Throughout the three hours it took to perform the heart-saving procedure, Greg’s vital signs continued to yo-yo. It was a constant battle for the Cath Lab team to establish and maintain Greg’s normal heart rhythm and blood pressure. During the procedure, Greg’s heart stopped beating more than 10 times. “The multiple interruptions of blood flow to the brain while he was in cardiac arrest worried me,“ said Dr. Lager. “Even if he lived, would Greg be able to function? Only time would tell.”
Meanwhile, Julie sat in an empty waiting room on the Hospital Center’s cardiac floor praying for word on her husband. When Dr. Lager emerged from surgery, she heard mixed news. Greg had made it through the procedure, but the degree of his recovery would not be fully known for at least two days.
Within 24 hours, Greg’s vital signs, his heart rate and his blood pressure, had stabilized and the damage to Greg’s heart was completely reversed. It was an amazing physical recovery, but his brain function was still questionable because Greg did not respond to commands.
The next day, an echocardiogram showed normal blood flow throughout Greg’s heart and his body, but he was still unresponsive…and the 48 hours were up.
That weighed heavily on Dr. Lager as he walked in to Greg’s room the next day to check on him. Again, he took Greg’s hand in his and asked Greg to squeeze if he could hear him. This time Greg responded. “It was a tremendous feeling,” said Dr. Lager.
The next day, the ventilator was removed and, to the amazement of his medical team, Greg was completely intact.
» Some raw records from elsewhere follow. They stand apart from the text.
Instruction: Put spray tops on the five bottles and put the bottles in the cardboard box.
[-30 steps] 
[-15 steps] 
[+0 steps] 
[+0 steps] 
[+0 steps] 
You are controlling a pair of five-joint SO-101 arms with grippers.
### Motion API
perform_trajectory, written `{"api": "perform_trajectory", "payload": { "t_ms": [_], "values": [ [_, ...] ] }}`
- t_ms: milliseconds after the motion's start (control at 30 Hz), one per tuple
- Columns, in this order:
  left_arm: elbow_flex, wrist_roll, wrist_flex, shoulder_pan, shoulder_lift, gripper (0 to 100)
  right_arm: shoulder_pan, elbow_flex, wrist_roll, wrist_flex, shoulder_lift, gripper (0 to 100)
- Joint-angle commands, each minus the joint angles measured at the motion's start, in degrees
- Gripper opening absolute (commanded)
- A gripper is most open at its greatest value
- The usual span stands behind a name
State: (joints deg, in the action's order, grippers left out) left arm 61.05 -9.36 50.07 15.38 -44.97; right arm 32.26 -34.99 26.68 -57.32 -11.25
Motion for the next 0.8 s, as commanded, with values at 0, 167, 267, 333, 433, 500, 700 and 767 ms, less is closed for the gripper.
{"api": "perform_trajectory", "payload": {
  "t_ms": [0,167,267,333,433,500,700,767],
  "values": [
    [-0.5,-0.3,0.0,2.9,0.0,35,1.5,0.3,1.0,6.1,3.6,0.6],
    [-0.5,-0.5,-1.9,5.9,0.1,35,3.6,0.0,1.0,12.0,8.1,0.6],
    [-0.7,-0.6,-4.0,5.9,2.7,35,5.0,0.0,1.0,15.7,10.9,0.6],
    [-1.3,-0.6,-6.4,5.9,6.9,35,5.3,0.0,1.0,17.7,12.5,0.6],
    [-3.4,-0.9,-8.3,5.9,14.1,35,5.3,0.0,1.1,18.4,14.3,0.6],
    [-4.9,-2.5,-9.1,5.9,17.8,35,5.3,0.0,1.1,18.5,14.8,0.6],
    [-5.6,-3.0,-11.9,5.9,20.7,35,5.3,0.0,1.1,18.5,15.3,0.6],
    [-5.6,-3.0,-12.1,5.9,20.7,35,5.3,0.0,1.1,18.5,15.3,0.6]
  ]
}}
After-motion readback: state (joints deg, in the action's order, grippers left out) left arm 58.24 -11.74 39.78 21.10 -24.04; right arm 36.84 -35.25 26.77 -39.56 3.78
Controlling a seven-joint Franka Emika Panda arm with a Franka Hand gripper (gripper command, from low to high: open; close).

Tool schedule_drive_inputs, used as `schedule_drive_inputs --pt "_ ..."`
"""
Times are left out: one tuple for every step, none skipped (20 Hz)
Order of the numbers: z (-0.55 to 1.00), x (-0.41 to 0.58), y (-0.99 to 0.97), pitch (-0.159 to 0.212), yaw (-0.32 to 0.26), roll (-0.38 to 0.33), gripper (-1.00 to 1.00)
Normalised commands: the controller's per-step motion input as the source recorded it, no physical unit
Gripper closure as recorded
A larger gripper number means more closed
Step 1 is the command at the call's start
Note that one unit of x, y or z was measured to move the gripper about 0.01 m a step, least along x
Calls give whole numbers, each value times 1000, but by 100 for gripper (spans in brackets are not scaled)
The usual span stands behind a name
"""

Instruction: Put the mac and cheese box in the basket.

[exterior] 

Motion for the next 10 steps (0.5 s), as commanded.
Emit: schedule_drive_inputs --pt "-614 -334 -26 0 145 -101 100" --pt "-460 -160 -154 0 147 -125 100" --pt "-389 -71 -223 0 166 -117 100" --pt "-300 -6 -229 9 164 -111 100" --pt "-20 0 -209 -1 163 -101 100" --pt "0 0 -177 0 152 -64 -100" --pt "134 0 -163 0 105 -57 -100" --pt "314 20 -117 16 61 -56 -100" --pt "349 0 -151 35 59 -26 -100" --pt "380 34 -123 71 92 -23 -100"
A day later when Greg was out of the ICU and on a regular floor, he proudly showed Dr. Lager a t-shirt that was pinned over his bed. It was decorated with small handprints and the names of Greg and Julie’s three young children. According to Dr. Lager, “Greg went home the following day to see those children and show them firsthand his miraculous recovery.”
These days, Greg is his old self again and remembers little of the experience. He is back at work as a construction contractor and life has resumed its familiar routine. It's Julie who recounts the week of worry to friends and relatives, firm in her belief that God was working alongside the teams of medical staff who saved her husbands's life that Saturday.